## WHAT THE TASK REQUIRES
Find every line of the records that has "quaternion" and return it.

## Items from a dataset
- Opening Delimiter -
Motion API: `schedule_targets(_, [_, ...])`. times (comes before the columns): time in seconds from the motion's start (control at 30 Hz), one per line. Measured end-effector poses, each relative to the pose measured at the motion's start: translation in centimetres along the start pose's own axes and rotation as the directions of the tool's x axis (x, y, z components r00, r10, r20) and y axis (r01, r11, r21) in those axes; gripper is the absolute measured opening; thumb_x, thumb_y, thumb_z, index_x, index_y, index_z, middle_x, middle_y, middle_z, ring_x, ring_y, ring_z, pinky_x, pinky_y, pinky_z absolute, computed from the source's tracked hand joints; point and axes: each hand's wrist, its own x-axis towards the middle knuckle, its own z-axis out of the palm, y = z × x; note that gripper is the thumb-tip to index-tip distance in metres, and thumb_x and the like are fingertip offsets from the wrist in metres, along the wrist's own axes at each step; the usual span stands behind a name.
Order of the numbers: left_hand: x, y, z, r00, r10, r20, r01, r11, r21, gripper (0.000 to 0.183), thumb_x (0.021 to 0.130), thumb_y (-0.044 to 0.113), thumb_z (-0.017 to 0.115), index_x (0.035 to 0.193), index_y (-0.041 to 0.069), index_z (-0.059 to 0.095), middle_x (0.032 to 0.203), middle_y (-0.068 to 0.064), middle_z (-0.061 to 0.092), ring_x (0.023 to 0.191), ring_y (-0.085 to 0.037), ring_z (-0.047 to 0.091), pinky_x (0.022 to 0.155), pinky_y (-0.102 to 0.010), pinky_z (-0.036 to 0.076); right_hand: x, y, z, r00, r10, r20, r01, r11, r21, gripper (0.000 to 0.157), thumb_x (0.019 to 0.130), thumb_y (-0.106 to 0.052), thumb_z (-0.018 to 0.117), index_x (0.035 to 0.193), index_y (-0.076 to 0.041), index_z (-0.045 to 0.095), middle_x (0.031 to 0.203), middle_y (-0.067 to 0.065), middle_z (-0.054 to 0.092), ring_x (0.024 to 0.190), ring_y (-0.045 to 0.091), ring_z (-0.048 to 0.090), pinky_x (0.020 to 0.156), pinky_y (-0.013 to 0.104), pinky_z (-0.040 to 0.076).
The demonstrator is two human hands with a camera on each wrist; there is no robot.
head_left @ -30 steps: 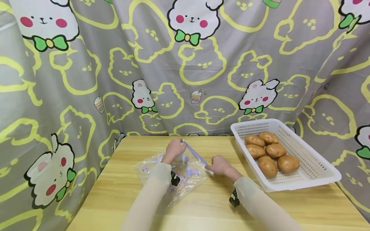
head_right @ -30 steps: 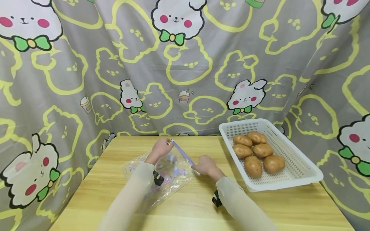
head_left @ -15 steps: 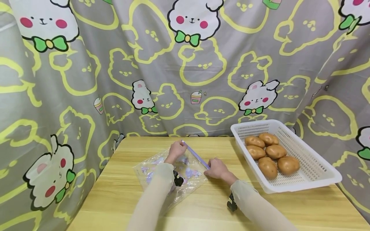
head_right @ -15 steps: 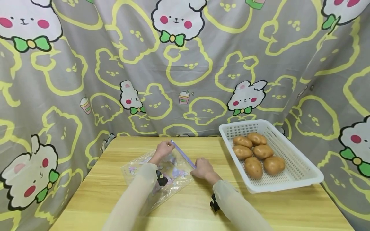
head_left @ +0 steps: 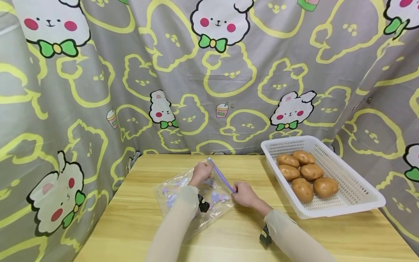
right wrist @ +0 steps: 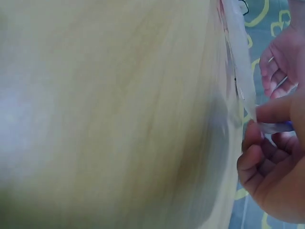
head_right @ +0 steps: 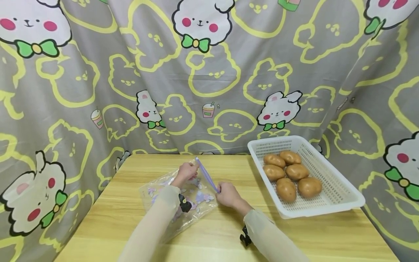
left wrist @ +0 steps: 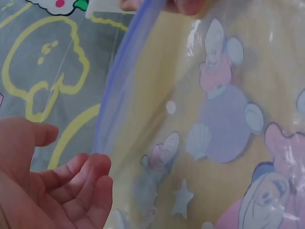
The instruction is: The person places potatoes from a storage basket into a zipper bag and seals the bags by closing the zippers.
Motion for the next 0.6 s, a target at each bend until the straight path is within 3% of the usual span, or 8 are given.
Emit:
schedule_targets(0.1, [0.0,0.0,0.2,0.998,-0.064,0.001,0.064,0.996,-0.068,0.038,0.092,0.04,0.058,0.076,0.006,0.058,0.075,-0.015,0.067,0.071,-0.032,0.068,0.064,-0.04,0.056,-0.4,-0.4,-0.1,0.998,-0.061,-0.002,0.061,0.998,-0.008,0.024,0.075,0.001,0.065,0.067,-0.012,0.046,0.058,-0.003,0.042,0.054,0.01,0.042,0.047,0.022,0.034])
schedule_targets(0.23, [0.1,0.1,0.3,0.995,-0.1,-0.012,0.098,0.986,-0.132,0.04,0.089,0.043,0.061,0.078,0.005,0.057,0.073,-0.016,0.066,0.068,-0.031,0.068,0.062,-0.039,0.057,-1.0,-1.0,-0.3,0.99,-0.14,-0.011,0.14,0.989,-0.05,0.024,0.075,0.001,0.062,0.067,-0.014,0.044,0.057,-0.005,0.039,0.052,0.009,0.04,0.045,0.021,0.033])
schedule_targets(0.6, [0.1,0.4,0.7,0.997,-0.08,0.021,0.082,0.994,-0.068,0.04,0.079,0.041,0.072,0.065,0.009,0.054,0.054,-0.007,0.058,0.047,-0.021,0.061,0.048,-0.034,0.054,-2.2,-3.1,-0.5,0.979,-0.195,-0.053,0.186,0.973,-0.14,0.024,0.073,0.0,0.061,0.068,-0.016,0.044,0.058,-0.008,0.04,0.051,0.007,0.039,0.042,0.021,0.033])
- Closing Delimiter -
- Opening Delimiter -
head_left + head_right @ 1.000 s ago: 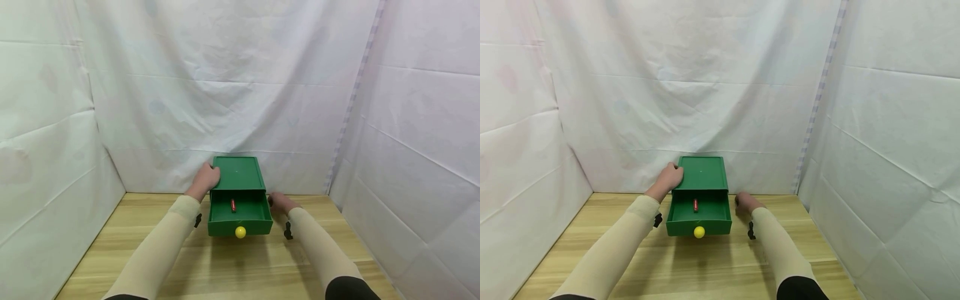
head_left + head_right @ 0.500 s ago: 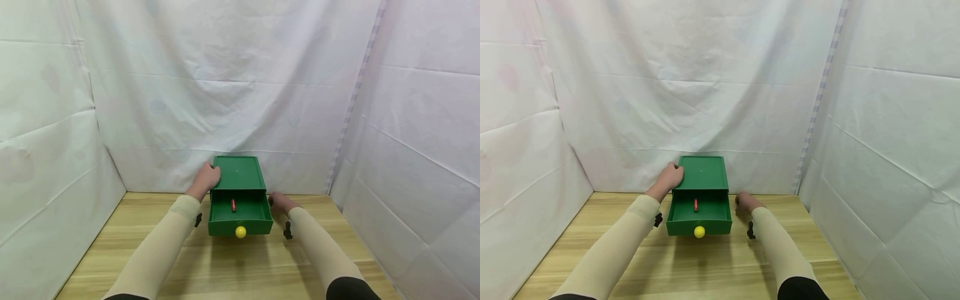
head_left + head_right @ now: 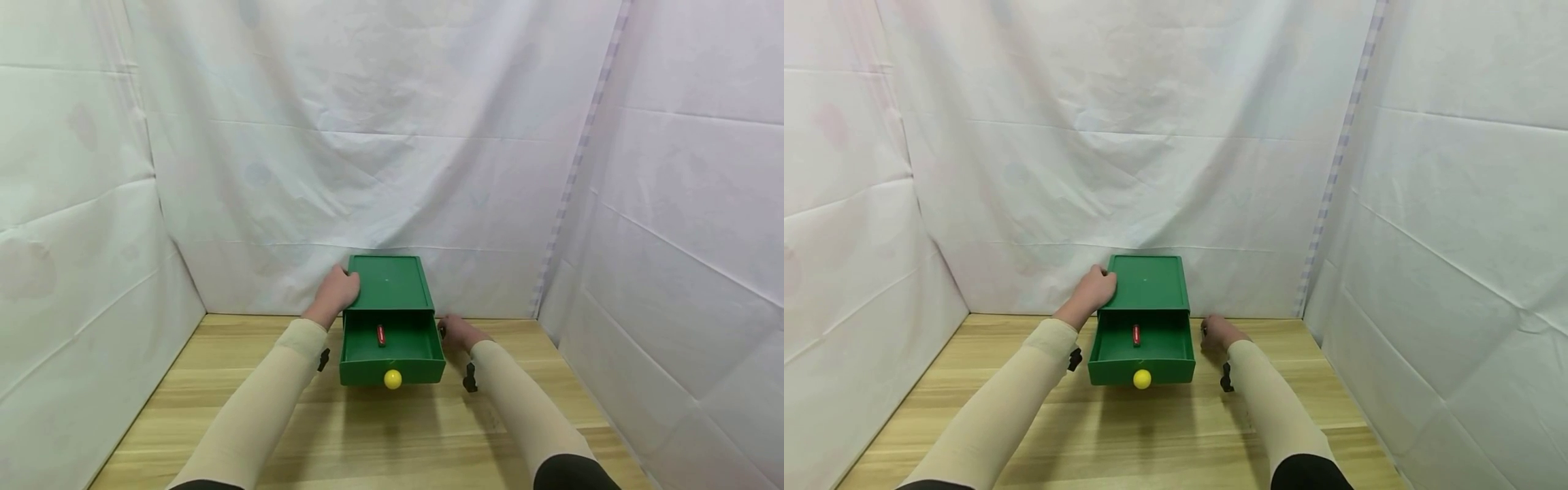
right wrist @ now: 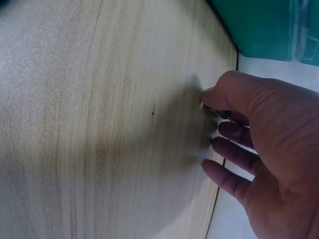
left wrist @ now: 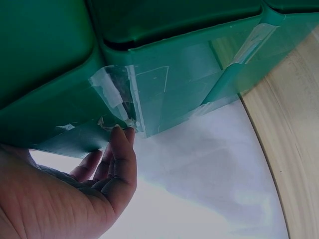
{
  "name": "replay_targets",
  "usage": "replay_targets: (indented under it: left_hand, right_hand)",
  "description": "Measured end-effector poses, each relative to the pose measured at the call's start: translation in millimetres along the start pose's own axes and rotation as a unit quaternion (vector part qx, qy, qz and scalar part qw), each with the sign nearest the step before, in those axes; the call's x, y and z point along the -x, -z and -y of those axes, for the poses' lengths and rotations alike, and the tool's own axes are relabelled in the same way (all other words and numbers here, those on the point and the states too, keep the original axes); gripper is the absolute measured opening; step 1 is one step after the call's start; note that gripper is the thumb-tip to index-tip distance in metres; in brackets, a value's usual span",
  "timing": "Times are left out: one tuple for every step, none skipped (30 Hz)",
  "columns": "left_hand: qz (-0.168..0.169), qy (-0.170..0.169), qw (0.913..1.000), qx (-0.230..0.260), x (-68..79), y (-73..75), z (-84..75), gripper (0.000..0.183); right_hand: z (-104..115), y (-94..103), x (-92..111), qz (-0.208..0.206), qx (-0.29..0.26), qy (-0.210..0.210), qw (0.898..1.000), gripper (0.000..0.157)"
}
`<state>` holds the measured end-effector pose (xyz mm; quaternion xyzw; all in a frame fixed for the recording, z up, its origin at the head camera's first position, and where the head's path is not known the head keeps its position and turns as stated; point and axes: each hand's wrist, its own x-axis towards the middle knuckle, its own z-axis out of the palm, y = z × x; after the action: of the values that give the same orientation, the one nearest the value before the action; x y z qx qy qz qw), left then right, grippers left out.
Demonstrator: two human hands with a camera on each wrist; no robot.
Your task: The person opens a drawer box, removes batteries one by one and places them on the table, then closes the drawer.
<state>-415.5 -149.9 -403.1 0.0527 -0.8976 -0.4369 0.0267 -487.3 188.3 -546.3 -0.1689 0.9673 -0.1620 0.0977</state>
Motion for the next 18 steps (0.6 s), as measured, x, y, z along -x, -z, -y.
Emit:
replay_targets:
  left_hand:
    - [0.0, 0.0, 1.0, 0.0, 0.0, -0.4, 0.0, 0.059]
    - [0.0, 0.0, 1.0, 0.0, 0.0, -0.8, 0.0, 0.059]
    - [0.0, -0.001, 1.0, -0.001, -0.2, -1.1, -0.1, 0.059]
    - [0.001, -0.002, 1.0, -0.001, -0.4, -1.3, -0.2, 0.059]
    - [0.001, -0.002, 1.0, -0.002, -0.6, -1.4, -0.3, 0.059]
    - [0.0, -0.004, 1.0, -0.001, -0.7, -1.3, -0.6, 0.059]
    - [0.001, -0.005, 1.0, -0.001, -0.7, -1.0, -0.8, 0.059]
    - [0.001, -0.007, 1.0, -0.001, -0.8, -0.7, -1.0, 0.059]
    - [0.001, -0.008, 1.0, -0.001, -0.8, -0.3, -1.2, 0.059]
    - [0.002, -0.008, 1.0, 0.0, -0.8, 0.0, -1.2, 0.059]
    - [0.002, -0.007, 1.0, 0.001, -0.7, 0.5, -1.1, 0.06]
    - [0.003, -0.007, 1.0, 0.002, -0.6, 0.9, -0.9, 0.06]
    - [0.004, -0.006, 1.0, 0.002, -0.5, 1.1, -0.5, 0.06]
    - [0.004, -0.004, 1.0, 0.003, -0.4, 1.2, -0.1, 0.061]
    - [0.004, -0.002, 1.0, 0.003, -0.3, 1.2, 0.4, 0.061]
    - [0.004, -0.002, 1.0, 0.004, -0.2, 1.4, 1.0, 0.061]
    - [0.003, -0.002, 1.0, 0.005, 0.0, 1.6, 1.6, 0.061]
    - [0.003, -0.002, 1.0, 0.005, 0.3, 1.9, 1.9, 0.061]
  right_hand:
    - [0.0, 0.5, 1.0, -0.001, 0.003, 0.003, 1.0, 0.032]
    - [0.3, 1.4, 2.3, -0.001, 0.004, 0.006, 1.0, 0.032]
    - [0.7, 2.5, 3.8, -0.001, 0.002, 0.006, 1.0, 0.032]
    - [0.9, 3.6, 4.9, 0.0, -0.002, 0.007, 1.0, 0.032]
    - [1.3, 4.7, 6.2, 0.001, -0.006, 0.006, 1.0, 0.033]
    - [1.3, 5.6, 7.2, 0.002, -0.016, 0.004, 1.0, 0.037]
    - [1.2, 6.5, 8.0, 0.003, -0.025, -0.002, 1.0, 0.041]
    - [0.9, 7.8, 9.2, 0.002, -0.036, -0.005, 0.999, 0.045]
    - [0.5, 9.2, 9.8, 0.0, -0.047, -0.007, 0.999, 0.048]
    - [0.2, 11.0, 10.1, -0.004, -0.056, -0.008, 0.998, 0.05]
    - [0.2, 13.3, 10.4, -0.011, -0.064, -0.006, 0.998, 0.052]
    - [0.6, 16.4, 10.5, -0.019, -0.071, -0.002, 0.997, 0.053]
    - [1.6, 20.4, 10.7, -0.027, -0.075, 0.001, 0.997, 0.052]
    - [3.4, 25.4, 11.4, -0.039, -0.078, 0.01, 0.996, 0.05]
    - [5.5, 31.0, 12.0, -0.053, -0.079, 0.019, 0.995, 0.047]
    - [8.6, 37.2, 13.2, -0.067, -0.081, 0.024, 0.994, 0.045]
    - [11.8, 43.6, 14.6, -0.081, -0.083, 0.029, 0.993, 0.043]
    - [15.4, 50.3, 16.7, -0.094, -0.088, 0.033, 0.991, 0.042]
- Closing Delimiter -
## RESULT OF THE EXERCISE
  "description": "Measured end-effector poses, each relative to the pose measured at the call's start: translation in millimetres along the start pose's own axes and rotation as a unit quaternion (vector part qx, qy, qz and scalar part qw), each with the sign nearest the step before, in those axes; the call's x, y and z point along the -x, -z and -y of those axes, for the poses' lengths and rotations alike, and the tool's own axes are relabelled in the same way (all other words and numbers here, those on the point and the states too, keep the original axes); gripper is the absolute measured opening; step 1 is one step after the call's start; note that gripper is the thumb-tip to index-tip distance in metres; in brackets, a value's usual span",
`<state>` holds the measured end-effector pose (xyz mm; quaternion xyzw; all in a frame fixed for the recording, z up, its origin at the head camera's first position, and where the head's path is not known the head keeps its position and turns as stated; point and axes: each hand's wrist, its own x-axis towards the middle knuckle, its own z-axis out of the palm, y = z × x; after the action: of the values that give the same orientation, the one nearest the value before the action; x y z qx qy qz qw), left then right, grippers left out.

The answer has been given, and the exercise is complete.